■ **REQUIRED WORK**:
Word for word, transcribe the data below from the line with "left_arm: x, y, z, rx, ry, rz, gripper" to the line with "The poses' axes", keeping both of those lines.

Recorded data
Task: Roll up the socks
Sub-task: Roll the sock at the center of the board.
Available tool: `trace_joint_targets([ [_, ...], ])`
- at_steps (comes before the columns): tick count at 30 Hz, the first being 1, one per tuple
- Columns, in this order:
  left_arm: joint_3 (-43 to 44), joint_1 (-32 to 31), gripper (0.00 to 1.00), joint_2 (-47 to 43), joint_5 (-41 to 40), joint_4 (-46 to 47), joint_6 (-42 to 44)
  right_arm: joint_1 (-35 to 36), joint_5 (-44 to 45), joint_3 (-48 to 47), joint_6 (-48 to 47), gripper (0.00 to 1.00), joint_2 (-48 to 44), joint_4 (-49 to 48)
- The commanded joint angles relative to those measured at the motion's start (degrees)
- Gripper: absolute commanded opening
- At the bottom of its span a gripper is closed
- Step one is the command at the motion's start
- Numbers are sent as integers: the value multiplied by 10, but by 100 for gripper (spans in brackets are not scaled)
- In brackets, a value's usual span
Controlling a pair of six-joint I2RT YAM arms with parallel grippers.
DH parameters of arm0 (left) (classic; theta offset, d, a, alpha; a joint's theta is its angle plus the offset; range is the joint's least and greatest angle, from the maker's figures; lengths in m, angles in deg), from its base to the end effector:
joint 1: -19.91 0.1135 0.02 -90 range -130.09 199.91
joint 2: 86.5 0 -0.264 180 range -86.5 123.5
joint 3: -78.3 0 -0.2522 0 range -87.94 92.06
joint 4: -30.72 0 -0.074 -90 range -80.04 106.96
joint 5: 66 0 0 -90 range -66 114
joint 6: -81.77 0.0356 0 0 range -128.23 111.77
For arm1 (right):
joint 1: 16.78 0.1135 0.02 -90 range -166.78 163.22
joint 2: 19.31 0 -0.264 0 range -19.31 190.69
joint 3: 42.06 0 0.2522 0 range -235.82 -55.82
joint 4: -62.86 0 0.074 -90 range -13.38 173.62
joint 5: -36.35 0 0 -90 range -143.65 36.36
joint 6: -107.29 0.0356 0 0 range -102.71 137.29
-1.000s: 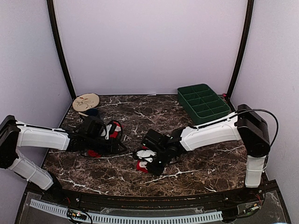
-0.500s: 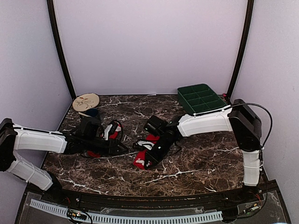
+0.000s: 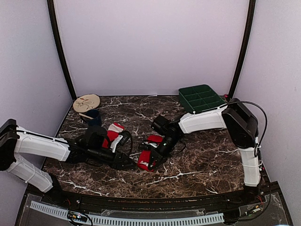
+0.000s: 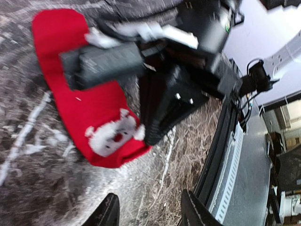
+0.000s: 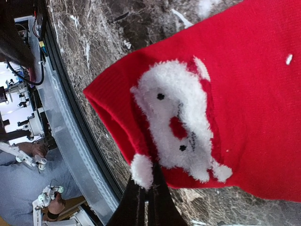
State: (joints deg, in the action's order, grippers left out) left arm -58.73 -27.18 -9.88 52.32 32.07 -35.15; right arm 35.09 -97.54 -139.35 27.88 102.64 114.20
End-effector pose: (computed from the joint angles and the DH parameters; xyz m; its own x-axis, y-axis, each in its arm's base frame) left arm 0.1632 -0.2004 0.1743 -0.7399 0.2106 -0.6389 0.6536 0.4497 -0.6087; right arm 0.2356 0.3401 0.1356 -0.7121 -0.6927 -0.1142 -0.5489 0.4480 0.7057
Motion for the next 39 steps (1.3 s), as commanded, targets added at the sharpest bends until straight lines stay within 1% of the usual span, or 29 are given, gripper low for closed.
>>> trace_joint_targets([
  [1,24,-29,48,45,3,4,42,-10,-35,-27,-9,0,20,32],
  [5,26,-33,48,60,-21,20,46,-13,-38,-37,-14,0,27,46],
  [12,51,-33,49,81,-64,-4,87,-15,-39,-58,-21,0,38,65],
  [20,77,-33,50,111,-71,-18,144,-17,-44,-63,-25,0,42,71],
  [24,82,-33,51,123,-72,-10,158,-17,-48,-63,-26,0,43,70],
  [31,94,-33,52,151,-62,0,167,-20,-52,-64,-26,0,43,71],
  [35,95,-33,50,159,-56,10,171,-22,-55,-65,-26,0,43,71],
  [39,99,-33,43,169,-46,7,179,-23,-57,-67,-26,0,43,72],
])
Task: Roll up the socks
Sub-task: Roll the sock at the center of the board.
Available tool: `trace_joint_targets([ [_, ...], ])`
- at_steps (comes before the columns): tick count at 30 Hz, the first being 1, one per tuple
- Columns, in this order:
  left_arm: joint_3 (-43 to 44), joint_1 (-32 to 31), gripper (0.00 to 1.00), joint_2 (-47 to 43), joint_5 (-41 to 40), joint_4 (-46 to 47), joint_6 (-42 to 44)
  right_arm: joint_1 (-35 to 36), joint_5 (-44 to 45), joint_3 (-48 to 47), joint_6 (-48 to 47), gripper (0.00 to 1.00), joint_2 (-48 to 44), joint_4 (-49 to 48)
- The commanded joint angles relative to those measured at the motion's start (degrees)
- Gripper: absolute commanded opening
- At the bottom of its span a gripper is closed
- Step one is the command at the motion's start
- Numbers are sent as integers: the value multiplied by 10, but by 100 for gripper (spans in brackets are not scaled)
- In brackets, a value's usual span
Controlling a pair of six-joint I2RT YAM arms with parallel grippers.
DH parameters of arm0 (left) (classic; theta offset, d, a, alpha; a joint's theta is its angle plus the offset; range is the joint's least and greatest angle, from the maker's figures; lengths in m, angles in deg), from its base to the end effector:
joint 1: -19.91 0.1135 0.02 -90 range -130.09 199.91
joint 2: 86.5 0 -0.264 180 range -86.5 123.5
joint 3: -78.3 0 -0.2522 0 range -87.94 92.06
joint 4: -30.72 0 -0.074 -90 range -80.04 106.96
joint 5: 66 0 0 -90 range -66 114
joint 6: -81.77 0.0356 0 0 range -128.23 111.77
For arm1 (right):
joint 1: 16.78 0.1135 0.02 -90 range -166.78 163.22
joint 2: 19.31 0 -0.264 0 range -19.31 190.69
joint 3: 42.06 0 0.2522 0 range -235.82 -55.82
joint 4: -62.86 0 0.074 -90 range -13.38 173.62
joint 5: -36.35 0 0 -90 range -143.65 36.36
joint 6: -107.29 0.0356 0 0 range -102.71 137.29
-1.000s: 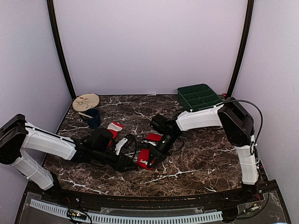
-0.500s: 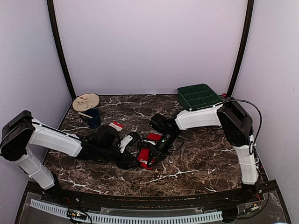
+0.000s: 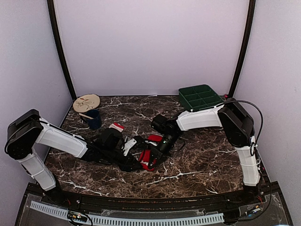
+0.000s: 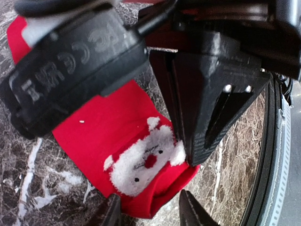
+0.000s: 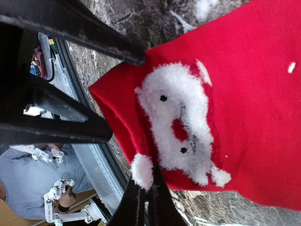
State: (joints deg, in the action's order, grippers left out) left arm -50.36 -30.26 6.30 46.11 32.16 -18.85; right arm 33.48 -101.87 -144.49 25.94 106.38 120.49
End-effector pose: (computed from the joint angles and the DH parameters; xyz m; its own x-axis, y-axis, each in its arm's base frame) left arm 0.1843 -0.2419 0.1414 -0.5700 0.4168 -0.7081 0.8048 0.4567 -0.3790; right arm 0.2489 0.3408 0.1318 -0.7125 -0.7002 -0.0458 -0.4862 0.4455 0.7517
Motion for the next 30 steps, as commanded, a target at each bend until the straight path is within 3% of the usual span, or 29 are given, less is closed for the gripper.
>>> trace_joint_targets([
  [1,16,-2,42,10,17,6,17,-7,-15,-16,-6,0,6,10],
  [11,30,-2,30,31,32,8,23,-8,-19,-16,-6,0,9,9],
  [20,47,-2,1,50,58,-13,29,-11,-10,-14,-7,0,12,12],
  [26,68,0,0,71,84,-49,40,-14,6,-19,-12,0,16,18],
  [30,71,11,0,73,96,-69,43,-15,33,-17,-19,12,13,27],
])
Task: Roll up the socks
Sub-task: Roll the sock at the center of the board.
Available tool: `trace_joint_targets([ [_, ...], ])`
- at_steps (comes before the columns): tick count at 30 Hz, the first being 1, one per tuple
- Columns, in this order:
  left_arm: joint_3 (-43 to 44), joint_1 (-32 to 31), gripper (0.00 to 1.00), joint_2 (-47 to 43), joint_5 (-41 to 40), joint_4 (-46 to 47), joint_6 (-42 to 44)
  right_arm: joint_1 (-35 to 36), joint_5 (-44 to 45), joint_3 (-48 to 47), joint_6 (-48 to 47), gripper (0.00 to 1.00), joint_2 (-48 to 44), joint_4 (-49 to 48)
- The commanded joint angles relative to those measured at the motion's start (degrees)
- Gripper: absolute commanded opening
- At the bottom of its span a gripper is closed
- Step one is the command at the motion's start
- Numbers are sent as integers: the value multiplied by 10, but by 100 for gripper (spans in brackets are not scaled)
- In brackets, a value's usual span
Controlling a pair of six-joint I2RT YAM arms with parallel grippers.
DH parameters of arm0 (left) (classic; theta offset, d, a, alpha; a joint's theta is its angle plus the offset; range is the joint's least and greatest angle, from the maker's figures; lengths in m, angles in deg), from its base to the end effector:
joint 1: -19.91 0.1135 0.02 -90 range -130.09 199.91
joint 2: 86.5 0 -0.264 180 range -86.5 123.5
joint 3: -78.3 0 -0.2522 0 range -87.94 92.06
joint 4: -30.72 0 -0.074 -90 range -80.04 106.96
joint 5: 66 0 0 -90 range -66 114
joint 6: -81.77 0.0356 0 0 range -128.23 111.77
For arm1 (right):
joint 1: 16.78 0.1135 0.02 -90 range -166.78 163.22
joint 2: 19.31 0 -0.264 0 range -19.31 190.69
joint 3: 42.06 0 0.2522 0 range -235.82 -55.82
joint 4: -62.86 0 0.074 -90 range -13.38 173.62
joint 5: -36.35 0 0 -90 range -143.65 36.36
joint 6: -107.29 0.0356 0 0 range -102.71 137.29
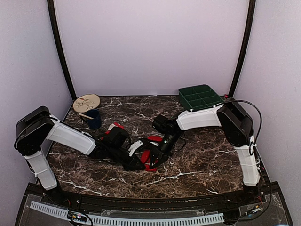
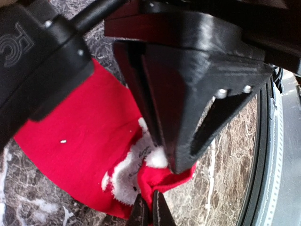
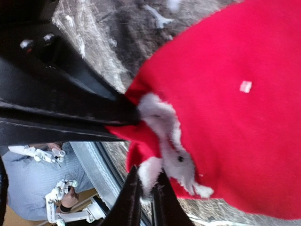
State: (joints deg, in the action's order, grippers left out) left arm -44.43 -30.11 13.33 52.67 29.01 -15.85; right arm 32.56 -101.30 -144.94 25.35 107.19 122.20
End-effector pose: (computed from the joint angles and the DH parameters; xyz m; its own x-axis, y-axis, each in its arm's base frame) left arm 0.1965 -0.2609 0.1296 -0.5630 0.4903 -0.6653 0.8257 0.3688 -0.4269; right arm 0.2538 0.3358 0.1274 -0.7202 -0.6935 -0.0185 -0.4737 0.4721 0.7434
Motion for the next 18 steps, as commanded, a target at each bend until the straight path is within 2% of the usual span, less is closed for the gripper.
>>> trace_joint_targets([
  [1,14,15,0,3,37,-45,13,-7,33,-10,-15,13,2,11],
  [9,44,52,0,6,84,-112,5,-13,78,46,8,26,-47,-48],
  [18,94,56,0,36,118,-190,5,-13,137,113,49,37,-100,-137],
])
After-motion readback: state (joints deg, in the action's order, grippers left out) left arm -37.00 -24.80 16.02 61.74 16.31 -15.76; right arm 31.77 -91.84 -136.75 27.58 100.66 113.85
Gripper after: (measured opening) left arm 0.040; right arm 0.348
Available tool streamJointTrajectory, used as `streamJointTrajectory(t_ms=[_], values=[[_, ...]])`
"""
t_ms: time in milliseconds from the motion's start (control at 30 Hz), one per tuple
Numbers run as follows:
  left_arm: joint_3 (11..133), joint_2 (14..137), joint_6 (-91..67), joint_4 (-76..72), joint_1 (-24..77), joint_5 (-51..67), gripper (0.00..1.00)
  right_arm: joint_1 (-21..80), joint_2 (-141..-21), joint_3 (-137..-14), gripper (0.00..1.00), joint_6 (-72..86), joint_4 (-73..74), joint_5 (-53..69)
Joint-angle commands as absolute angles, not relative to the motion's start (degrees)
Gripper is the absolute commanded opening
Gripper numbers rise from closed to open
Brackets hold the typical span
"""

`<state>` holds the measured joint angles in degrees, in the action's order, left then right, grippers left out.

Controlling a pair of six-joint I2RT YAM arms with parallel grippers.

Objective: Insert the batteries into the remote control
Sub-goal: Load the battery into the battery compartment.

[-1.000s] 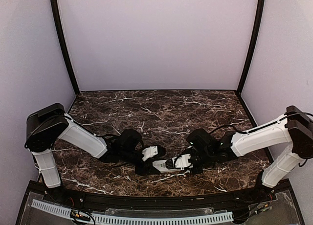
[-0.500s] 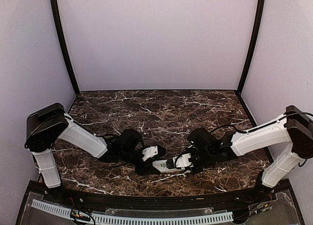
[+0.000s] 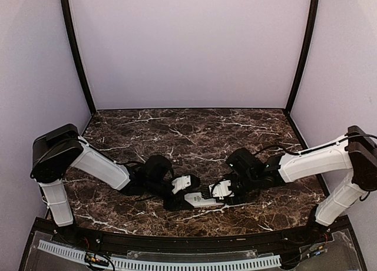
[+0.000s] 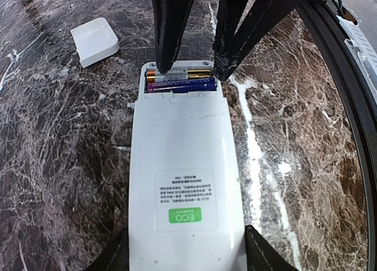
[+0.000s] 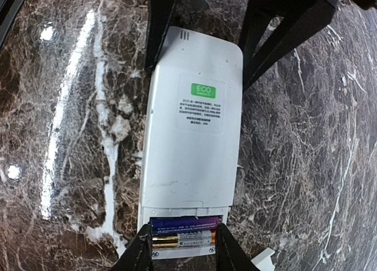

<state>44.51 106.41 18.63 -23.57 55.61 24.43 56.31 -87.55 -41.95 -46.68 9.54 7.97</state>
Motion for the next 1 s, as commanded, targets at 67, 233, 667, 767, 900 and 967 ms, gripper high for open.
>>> streamJointTrajectory(t_ms=[67, 233, 667, 767, 900, 967], values=[[44.2, 109.2, 17.5, -16.3, 56.1, 23.1, 0.07, 55.6, -83.5, -43.7, 0.36, -47.1, 12.3, 11.7], [44.4, 109.3, 17.5, -16.0, 56.1, 22.9, 0.07, 55.4, -81.8, -44.4, 0.36, -43.0, 12.0, 13.7], [45.4, 109.6, 16.4, -15.2, 56.1, 22.7, 0.08, 49.7, -67.0, -42.0, 0.03, 22.0, 10.0, 4.6], [45.5, 109.7, 16.0, -15.2, 56.1, 22.7, 0.08, 49.8, -72.6, -45.6, 0.0, 31.1, 15.7, 6.9], [46.0, 110.1, 15.7, -14.6, 56.1, 22.7, 0.08, 50.1, -80.0, -44.7, 0.0, 37.8, 12.9, 13.5], [46.2, 110.2, 15.8, -14.2, 56.1, 22.6, 0.08, 50.1, -81.6, -43.7, 0.0, 39.3, 11.0, 14.3]])
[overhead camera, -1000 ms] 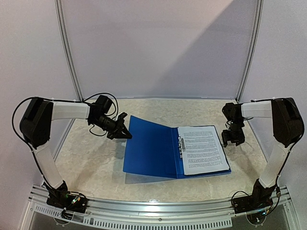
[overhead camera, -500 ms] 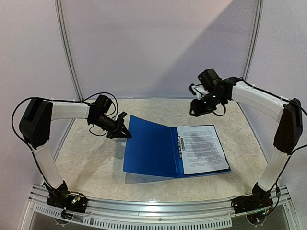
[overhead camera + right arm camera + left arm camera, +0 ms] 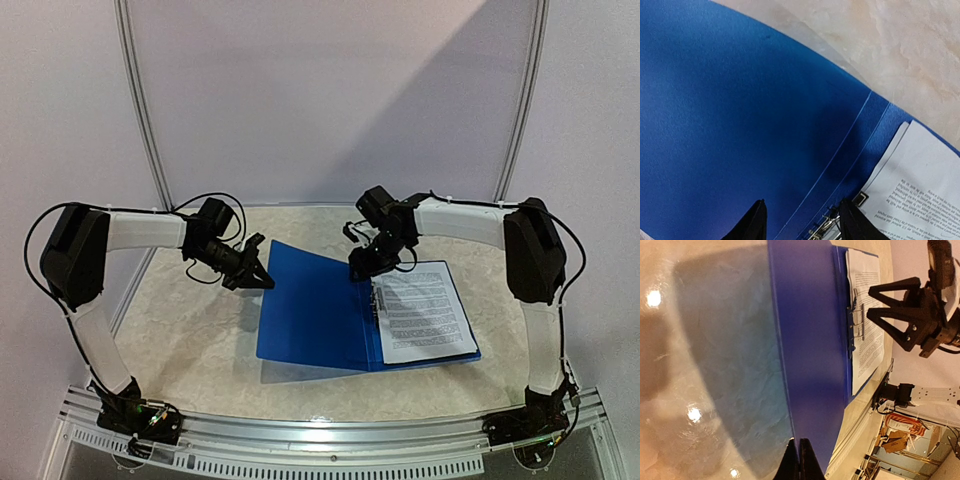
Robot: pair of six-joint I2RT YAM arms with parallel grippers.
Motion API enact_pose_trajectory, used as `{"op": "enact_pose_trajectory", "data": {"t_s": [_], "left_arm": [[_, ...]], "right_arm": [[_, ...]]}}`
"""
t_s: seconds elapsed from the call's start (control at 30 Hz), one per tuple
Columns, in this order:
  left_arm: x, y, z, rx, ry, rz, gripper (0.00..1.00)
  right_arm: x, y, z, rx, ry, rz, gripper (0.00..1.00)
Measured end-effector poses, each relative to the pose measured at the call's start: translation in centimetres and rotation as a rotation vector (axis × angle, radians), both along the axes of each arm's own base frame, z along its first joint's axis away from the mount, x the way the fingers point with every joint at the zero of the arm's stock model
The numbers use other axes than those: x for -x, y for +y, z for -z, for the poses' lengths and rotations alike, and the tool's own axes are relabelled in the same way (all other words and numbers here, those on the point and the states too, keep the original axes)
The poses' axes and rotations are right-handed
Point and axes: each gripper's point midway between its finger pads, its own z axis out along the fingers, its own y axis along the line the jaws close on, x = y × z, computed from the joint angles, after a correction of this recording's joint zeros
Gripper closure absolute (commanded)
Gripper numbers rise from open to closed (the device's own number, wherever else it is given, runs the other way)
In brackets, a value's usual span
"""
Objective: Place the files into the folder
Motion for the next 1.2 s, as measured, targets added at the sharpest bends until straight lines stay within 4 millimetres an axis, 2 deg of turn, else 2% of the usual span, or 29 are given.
{"op": "enact_pose_trajectory", "data": {"t_s": [0.23,0.33,0.47,0.53,0.73,0.87,1.1,1.2], "left_arm": [[0.0,0.0,0.0,0.0,0.0,0.0,1.0],[0.0,0.0,0.0,0.001,0.0,0.0,1.0],[0.0,0.0,0.0,0.002,0.0,0.001,1.0],[0.0,0.0,0.0,0.003,0.0,0.001,1.0],[0.0,0.0,-0.1,0.004,0.001,0.001,1.0],[0.0,-0.1,-0.1,0.006,0.002,0.002,1.0],[0.1,-0.1,-0.1,0.007,0.003,0.003,1.0],[0.1,-0.1,-0.1,0.007,0.003,0.003,1.0]], "right_arm": [[-1.9,1.1,-0.2,-0.007,-0.047,0.004,0.39],[-2.4,1.0,1.1,0.03,-0.038,0.001,0.32],[-1.8,0.3,3.7,0.085,0.009,-0.002,0.31],[-1.6,0.0,4.1,0.099,0.022,-0.003,0.33],[-1.4,0.0,4.2,0.102,0.026,-0.019,0.42],[-1.2,-0.1,4.2,0.104,0.034,-0.019,0.42],[-1.3,-0.6,4.2,0.133,0.025,-0.012,0.24],[-1.6,-1.4,4.2,0.169,0.01,0.003,0.25]]}}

■ **REPLY**:
  left_arm: x, y, z, rx, ry, rz, gripper (0.00..1.00)
  right_arm: x, y, z, rx, ry, rz, gripper (0.00..1.00)
Measured end-effector poses, each relative to the pose measured at the call's start: translation in centimetres and rotation as a rotation vector (axis × angle, radians), both along the axes of each arm's own base frame, z along its first joint's axis away from the mount, x the way the fingers point with every joint at the zero of the arm's stock model
The numbers use other axes than those: x for -x, y for +y, z for -z, for the poses' lengths and rotations alike, and the tool's own axes are relabelled in the same way (all other words and numbers here, those on the point and the states too, keep the original axes)
The poses' axes and rotations are right-handed

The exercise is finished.